Among the six patients with CNS viral infection, only two developed rash, and all presented with headache, fever, vomiting and photophobia. The CSF was inflammatory with pleocytosis (>5 cells/mm3) in all patients (four cases of meningitis and two cases of encephalitis). The mean CSF white-blood-cell (WBC) count was 152.5 cells/mm3 (range: 16-320 cells). The CNS patients had lymphocyte-predominant pleocytosis with a mean of 98% lymphocytes. All patients had hyperproteinorrachia (>45 mg/dL). The mean CSF protein level was 105 mg/dL (range: 48-161 mg/dL). The mean CSF glucose was 51 mg/dL (range: 33-60 mg/dL). All of the patients with CNS infections were treated with intravenous acyclovir. All patients recovered with no sequelae on follow up.

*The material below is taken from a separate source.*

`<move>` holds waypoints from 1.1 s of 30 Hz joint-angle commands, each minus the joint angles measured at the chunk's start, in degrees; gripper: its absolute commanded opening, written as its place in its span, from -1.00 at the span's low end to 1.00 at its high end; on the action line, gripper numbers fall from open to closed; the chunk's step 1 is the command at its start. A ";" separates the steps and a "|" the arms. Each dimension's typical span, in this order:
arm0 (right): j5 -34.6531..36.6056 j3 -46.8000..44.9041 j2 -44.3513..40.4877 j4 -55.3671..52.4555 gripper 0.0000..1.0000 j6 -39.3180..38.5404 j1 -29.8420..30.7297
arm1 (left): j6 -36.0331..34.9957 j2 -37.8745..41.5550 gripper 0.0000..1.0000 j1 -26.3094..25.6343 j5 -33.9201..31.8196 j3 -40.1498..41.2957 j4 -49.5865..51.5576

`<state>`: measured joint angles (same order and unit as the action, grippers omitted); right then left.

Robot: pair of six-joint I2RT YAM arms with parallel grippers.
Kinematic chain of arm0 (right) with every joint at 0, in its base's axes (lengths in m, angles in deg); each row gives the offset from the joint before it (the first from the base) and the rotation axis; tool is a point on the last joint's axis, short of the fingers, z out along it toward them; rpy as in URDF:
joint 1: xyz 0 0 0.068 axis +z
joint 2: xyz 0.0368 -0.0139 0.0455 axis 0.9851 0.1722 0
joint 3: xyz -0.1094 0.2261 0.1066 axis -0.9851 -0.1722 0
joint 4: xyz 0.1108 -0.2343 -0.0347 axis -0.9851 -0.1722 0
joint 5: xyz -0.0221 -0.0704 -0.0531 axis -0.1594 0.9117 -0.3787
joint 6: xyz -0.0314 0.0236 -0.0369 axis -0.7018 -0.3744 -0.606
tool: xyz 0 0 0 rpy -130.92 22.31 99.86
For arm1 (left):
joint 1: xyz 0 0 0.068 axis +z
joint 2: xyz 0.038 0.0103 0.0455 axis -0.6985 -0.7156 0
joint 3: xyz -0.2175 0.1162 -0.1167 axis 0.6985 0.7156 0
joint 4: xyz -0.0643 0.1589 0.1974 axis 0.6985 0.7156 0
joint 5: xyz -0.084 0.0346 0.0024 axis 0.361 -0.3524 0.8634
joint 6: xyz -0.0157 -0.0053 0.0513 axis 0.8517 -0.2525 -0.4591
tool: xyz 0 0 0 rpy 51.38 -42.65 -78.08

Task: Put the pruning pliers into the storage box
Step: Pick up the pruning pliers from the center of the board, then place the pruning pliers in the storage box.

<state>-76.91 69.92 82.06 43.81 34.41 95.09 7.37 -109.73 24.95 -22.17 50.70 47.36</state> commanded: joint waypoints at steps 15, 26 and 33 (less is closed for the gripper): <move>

Two patients were HIV positive. The first, a 13-year-old boy, presented disseminated lesions throughout the body and his CD4-T-cell count was 83 cells/µL. The second HIV patient was a 31-year-old male with clinical signs of meningitis, a CD4-T-cell count of 140 cells/µL, and an undetectable viral load. They both responded well to acyclovir and had an uneventful recovery. They had no other opportunistic infections and there was no VZV vaccine history information.
Sequencing data from the VZV isolates reported here showed that all the identified genotypes can be involved in CNS disease and that in the pediatric patients presented, clade-5 viruses predominated. The classifications of these samples are similar to those found in the US except that European clades (clades 1 and 3) predominate, followed by clade 5 (CDC, unpublished observation). VZV molecular epidemiology varies by geographical region, likely reflecting climatic conditions and the geographic isolation of populations, although this trend does not hold in countries with widespread immigration6–10. Clade 5 is the dominant genotype in Africa, and its dominance in Brazil may reflect large influxes of people from sub-Saharan Africa. The only other substantial study of VZV isolates in South America was conducted in temperate Argentina, in which exclusively European-type viruses were identified9.
Monitoring of VZV genotypes in a susceptible population is important as a means of determining the transmission dynamics and global dissemination of the virus. As VZV vaccination is adopted and more broadly implemented worldwide, the distribution of globally-circulating varicella clades is expected to shift. Studies of various genotypes in the context of diseases may also help to identify risk factors for complications in varicella and zoster, such as neurological disease, pneumonia, bacterial superinfection, and post-herpetic neuralgia. The distribution of VZV clades in South America has been the least investigated of all the populated continents. Broader studies in South American countries should add valuable information about transmission patterns and global trends for this common virus infection.